Information supplied:

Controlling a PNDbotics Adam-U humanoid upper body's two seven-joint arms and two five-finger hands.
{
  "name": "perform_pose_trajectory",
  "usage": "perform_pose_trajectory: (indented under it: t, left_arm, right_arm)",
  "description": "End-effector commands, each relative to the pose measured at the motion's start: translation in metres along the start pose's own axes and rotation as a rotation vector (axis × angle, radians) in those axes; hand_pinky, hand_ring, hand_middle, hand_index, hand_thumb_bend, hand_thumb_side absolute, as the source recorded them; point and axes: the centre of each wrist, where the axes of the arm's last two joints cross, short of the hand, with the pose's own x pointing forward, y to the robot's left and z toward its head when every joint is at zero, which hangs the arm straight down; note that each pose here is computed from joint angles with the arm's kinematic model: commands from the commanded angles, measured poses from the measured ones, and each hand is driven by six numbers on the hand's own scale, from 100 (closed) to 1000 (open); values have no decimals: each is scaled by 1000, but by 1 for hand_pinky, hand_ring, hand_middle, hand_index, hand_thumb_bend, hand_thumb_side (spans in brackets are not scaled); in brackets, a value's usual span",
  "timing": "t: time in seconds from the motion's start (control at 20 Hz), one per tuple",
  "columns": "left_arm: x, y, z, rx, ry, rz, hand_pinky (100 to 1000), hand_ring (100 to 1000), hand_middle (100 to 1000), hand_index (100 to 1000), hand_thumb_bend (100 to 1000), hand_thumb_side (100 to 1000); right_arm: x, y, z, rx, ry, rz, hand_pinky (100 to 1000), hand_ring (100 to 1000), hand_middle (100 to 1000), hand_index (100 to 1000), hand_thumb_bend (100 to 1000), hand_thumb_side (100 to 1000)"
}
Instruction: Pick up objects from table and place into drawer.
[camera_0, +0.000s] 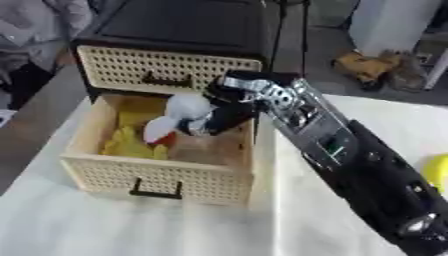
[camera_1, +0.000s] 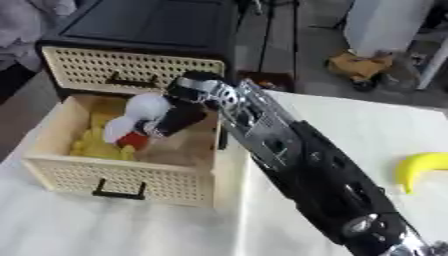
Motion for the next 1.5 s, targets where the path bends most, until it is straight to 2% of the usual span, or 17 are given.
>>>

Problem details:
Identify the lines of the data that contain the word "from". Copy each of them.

Task answer:
  "description": "End-effector commands, each relative to the pose measured at the motion's start: translation in metres along the start pose's own axes and rotation as a rotation vector (axis × angle, radians) in those axes; hand_pinky, hand_ring, hand_middle, hand_index, hand_thumb_bend, hand_thumb_side absolute, as the source recorded them; point and axes: the centre of each wrist, where the axes of the arm's last two joints cross, short of the hand, with the pose's own x pointing forward, y to the robot's left and z toward its head when every joint is at zero, which hangs the arm straight down; note that each pose here is computed from joint angles with the arm's kinematic model: commands from the commanded angles, measured poses from the measured ones, and each hand is driven by six numbers on the hand's own scale, from 100 (closed) to 1000 (open); values have no decimals: each is scaled by 1000, but by 1 for hand_pinky, hand_ring, hand_middle, hand_index, hand_thumb_bend, hand_thumb_side (spans in brackets are not scaled); in brackets, a value's usual span",
  "timing": "t: time in seconds from the motion's start (control at 20 Hz), one per tuple",
Instruction: Pick up objects from table and place into drawer.

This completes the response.